The heart is the muscular & an athletic organ in the chest that maintains the circulation of blood throughout the body. Blood that has traveled through the body returns to the heart and is pumped-up into the lungs, where it absorbs oxygen. Oxygen-rich blood returns from the lungs enter the heart, and then pumped through the aortic valve into the main artery of the body (aorta) and smaller arteries that travel to the head, arms, abdomen, and legs. These arteries provide oxygen-rich blood to the organs and tissues of the body, that need oxygen to function. The coronary arteries supply oxygen-rich blood to the tissues of the heart.
Approximately 610,000 individuals die from a heart condition in the United States every year. It’s being the leading reason for death in both men and women. Coronary cardiovascular disease is the deadliest of all heart diseases, even as it’s the foremost common type.

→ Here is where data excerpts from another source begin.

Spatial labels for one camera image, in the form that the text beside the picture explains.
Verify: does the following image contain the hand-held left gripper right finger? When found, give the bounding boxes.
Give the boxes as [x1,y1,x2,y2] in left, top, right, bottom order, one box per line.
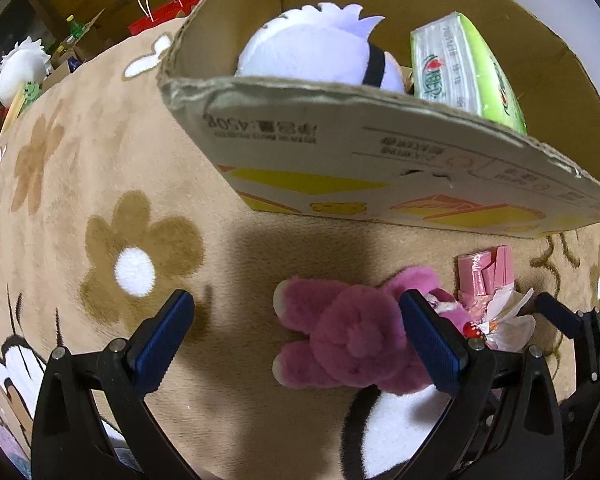
[399,289,566,480]

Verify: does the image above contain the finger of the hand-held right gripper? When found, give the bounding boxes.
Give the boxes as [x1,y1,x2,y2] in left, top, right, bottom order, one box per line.
[535,292,600,386]

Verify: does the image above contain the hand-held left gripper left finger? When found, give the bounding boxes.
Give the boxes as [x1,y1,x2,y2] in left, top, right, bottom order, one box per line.
[30,290,196,480]

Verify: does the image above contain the translucent plastic bag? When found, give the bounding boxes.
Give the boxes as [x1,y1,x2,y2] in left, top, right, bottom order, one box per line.
[472,287,537,352]

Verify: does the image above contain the pink tissue pack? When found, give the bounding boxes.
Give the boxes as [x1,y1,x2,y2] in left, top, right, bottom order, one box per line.
[456,245,513,311]

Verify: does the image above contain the pink plush bear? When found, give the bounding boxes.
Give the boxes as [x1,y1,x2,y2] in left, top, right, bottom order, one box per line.
[272,266,473,395]

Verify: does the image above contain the green tissue pack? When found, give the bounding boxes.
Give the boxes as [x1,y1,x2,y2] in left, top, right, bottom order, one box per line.
[410,11,528,135]

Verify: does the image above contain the lavender white plush doll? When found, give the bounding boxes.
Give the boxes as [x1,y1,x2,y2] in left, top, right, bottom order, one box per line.
[235,2,406,93]

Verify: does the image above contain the beige floral blanket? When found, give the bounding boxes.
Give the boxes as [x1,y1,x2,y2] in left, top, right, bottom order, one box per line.
[0,15,600,480]

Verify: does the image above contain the green frog toy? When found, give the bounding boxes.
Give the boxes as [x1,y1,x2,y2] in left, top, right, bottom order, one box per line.
[17,82,43,111]

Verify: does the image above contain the white-haired plush doll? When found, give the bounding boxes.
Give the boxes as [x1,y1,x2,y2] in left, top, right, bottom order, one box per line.
[0,36,51,106]

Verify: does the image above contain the cardboard box with bottles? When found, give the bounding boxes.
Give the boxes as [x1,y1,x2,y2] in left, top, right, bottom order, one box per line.
[50,7,106,76]

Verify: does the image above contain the red paper gift bag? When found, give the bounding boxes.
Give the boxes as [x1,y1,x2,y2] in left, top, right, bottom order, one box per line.
[127,0,204,37]

Read Also: Reasons For Sudden Heart Attacks In Pakistan

Symptoms of Heart Disease

‘Heart disease’, Which is also known as a “silent killer.” Unluckily, It cannot be diagnosed, until you show signs of a heart attack or heart failure. Symptoms of heart disease vary reckoning on the particular condition. For example, if you’ve got a heart cardiac arrhythmia, symptoms may include-

    • Fast or slow heartbeat
    • Dizziness
    • Lightheadedness
    • Chest pains
    • Shortness of breath

Symptoms of a non-inheritable (present at birth) heart defect might embody skin discoloration, like a chromatic or pale color. You’ll also notice swelling in your legs and abdomen. You might become easily tired or have shortness of breath shortly after beginning any kind of physical activity.
If you’ve got weak heart muscles, physical activity might cause fatigue and shortness of breath, dizziness and swelling in the legs, ankle, or feet are also common with cardiomyopathy. Signs and symptoms of a heart infection can include-

    • Tiredness
    • Coughing
    • Skin rash
    • Irregular heartbeat
    • Swelling in legs and stomach

Risk Factors of Cardiovascular Disease

Several factors increase your risk of heart disease, like your family history of the illness, age, or ethnicity. Other common risk factors include-

    • Smoking
    • Hypertension
    • High blood cholesterol
    • Diabetes & Pre-diabetes
    • Poor & unhealthy diet
    • Lack of exercise or being physically inactive
    • Obesity or being overweight
    • Stress or Depression
    • Poor hygiene or some infectious agent and bacterial infections can affect the heart
    • Having a history of preeclampsia during pregnancy

Some risk factors, like age and family history of early cardiovascular disease, cannot be modified. For women, age becomes a high risk factor at 55 & older. After menopause, women are more apt & tending to get heart disease, in part because of their body’s production of estrogen drops. Early & sooner than expected menopause in women, either naturally or because they have had a hysterectomy, are twice as doubtless to develop heart disease as women of a similar age who haven’t yet gone through climacteric. You can improve many of these risk factors to reduce your chances of having a first or subsequent heart attack. Heart attack risk factors include.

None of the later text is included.